YOUR INSTRUCTIONS:
The data should be written out in full, exactly as it stands, and the pictures dropped.

▼▼▼

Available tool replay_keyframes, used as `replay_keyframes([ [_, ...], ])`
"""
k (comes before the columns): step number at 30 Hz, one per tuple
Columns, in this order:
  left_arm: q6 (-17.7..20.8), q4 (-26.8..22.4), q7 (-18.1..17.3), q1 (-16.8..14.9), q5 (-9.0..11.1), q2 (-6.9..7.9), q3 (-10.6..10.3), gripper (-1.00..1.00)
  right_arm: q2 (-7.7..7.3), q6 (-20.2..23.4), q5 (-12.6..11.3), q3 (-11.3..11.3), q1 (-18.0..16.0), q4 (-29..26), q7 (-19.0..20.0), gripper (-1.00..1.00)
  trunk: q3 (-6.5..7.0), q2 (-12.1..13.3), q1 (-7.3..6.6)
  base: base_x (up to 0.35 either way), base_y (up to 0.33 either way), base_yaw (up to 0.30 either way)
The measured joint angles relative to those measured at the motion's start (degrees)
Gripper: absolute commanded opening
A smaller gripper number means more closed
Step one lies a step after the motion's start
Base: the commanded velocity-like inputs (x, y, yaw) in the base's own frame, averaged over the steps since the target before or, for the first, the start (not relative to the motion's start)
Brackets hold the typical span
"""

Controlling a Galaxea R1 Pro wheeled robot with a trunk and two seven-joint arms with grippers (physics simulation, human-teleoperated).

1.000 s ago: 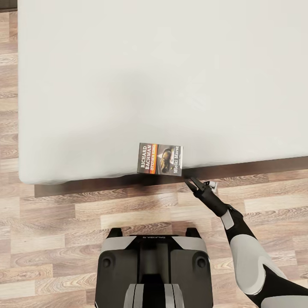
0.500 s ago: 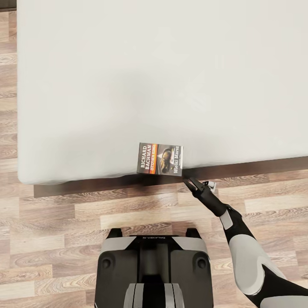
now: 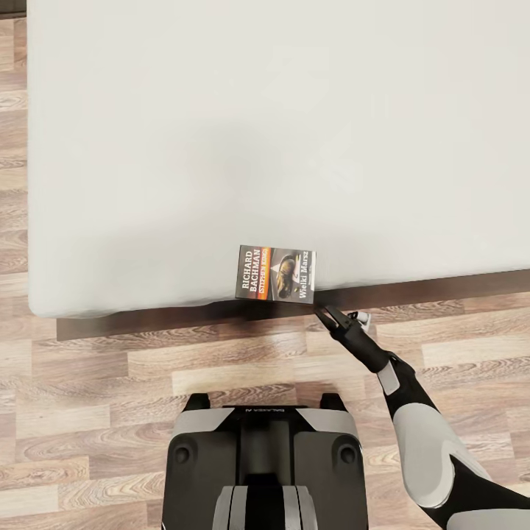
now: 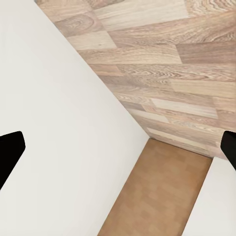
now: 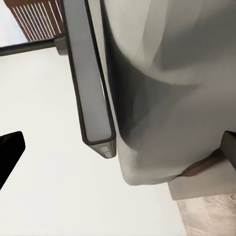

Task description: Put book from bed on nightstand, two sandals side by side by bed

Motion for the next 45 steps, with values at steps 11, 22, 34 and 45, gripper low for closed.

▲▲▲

ANSWER SECTION:
Available tool replay_keyframes, used as `replay_keyframes([ [_, ...], ])`
"""
k (comes before the columns): step number at 30 Hz, one per tuple
Columns, in this order:
  left_arm: q6 (-17.7..20.8), q4 (-26.8..22.4), q7 (-18.1..17.3), q1 (-16.8..14.9), q5 (-9.0..11.1), q2 (-6.9..7.9), q3 (-10.6..10.3), gripper (-1.00..1.00)
  right_arm: q2 (-7.7..7.3), q6 (-20.2..23.4), q5 (-12.6..11.3), q3 (-11.3..11.3), q1 (-18.0..16.0), q4 (-29..26), q7 (-19.0..20.0), gripper (-1.00..1.00)
  trunk: q3 (-6.5..7.0), q2 (-12.1..13.3), q1 (-7.3..6.6)
  base: base_x (up to 0.35 either way), base_y (up to 0.33 either way), base_yaw (up to 0.30 either way)
The measured joint angles relative to those measured at the motion's start (degrees)
Gripper: absolute commanded opening
A smaller gripper number means more closed
Step one lies a step after the motion's start
Base: the commanded velocity-like inputs (x, y, yaw) in the base's own frame, averaged over the steps since the target before or, for the first, the start (not relative to the motion's start)
Brackets hold the typical span
"""

Controlling a Galaxea R1 Pro wheeled robot with a trunk and two seven-joint arms with grippers (physics simulation, human-teleoperated).

1.000 s ago: 
0.500 s ago: 
now: 
now: 
now: 

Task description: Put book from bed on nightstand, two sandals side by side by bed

Motion for the next 45 steps, with values at steps 11, 22, 34 and 45, gripper low for closed.

At this stage, the exercise is finished.